Aby radzić sobie z hordami demonów, musimy cały czas rozwijać pancerz oraz arsenał naszego Slayera. Im więcej strzelamy z danej giwery, tym szybciej zdobywamy punkty na zakup jej ulepszeń. Pod sam koniec kampanii miałem już rozwinięte oraz ulepszone w mistrzowskim stylu ulubione bronie. Mogłem zbierać do nich maksymalną ilość amunicji, to samy tyczy się także zdrowia oraz pancerza. Dopiero wtedy poczułem, że to ja rozdaję karty demonom, a nie one mi. Jednak przez całą kampanię, której ukończenie zajęło mi ponad 20 godzin, czułem, że gram w Dark Soulsy na planecie Doom.

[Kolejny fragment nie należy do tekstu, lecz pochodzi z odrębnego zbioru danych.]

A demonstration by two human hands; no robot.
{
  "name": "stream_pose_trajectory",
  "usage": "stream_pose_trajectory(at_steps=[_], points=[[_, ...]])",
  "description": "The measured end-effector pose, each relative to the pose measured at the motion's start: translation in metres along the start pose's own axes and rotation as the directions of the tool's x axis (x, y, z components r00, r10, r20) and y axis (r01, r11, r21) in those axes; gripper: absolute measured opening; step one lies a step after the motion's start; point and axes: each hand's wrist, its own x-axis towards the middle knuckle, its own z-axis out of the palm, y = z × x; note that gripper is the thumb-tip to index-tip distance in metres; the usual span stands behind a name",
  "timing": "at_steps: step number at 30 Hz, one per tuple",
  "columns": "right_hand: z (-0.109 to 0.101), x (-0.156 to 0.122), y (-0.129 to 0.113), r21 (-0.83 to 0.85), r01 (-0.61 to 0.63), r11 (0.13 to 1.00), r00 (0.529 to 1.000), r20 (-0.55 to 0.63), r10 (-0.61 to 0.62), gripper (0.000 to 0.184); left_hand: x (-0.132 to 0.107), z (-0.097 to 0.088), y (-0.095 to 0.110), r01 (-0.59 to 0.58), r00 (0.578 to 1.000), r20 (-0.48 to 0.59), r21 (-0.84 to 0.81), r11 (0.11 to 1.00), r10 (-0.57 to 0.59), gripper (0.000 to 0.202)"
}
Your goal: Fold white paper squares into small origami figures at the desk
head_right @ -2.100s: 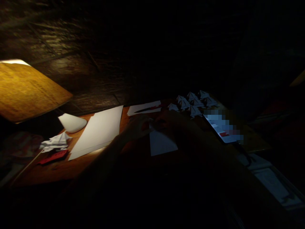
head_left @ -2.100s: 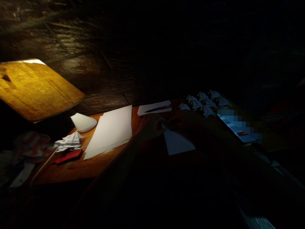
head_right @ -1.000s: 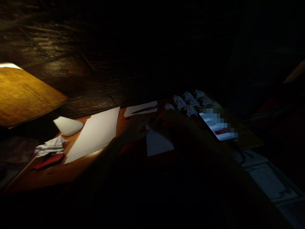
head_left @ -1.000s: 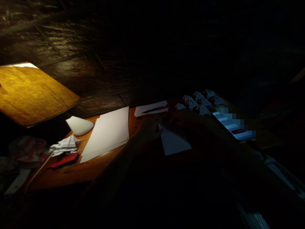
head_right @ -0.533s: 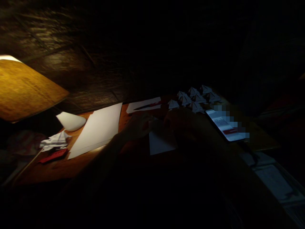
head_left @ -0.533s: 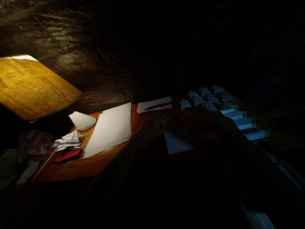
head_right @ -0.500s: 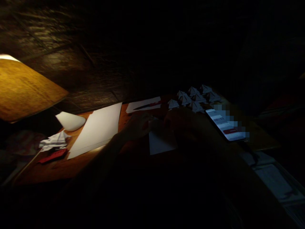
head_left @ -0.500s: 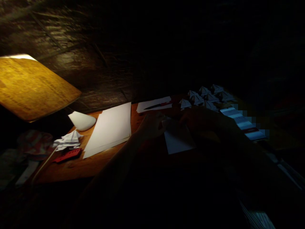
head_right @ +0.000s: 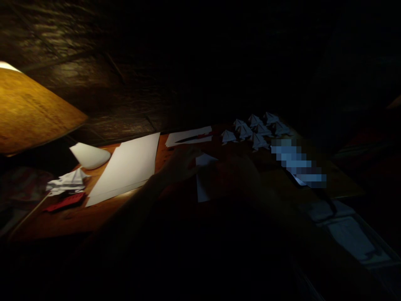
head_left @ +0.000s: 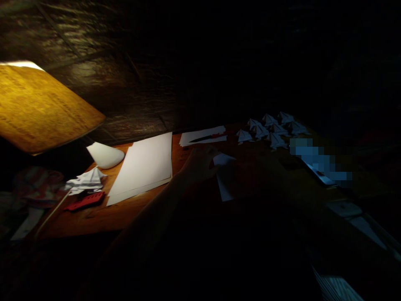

Doom Eternal powstał już na siódmej generacji Id Engine i tutaj muszę oddać cesarzowi co cesarskie, ponieważ na zwykłym Xbox One gra śmiga płynnie. Nawet czasy wczytywania nowej misji lub punktu kontrolnego są nieodczuwalne. Co prawda tytuł nie jest tak piękny na PS4 Pro, czy Xbox One X, ale skoro działa wyśmienicie, to nie ma na co narzekać. Nie mogę też nie wspomnieć o fenomenalnej ścieżce dźwiękowej skomponowanej ponownie przez Micka Gordona. Za same udźwiękowienie gra dostaje ode mnie 10/10, kapitalny heavy metal, który niesamowicie zachęca do eliminacji kolejnych demonów.
Słów kilka o trybie wieloosobowym, który występuje tylko w wersji asymetrycznej. Nie znajdziemy tutaj klasycznej rozgrywki choćby z Dooma z 2016 roku. Battlemode, bo tak nazwano tryb multiplayer. Jest on zaledwie dla trzech graczy, z których jeden wciela się w Slayera z pełnym uzbrojeniem, a dwóch pozostałych zostaje potężnymi demonami, którzy mogą przywoływać mniejszych pomocników sterowanych przez SI. Oczywiście już domyślacie się, że ten tryb to nic fajnego, a wygrywa w nim głównie Doom Slayer, bo ciężko, aby dwóch losowych graczy potrafiło dobrze się zgrać i upolować Slayera. Rozgrywka w systemie BO5, wygrywa team, który pierwszy osiągnie trzy wygrane rundy.
Doom Eternal nie do końca spełnił moje oczekiwania. Bardzo rozczarowało mnie wprowadzanie elementów platformowych oraz zręcznościowych, których nie zawsze udane pokonywanie odbijało się słabymi wynikami w walkach z demonami. Totalnie nie rozumiem wprowadzenia praktycznie nieśmiertelnego przeciwnika rodem z Dark Souls, czyli Najeźdźcy oraz systemu ze zdobywaniem dodatkowych żyć, które znikają mimo powrotu do punktu kontrolnego. Całkiem dobrze sprawdziło się przeniesienie rozgrywki z korytarzy do bardziej otwartych lokacji, w których nie mamy za czym się praktycznie schować (wtedy świetnie przydaje się wspominany dash/uskok na boki), a oczy musimy mieć również za plecami. Musimy cały czas szybko biegać i szybko myśleć, polować na małe demony, aby przeciąć je piłą motorową, zdobyć tak bardzo potrzebną amunicję i dopiero atakować te potężniejsze demony.
Id Software dostarczyło oczywiście bardzo dobrą grę z fantastycznym gunplayem, cudowną muzyką, świetną grafiką oraz fantastyczną płynnością działania, która jednak nie wszystkim może się spodobać, głównie dzięki wprowadzonym elementom zręcznościowym i wysokim poziomem rodem z Dark Souls.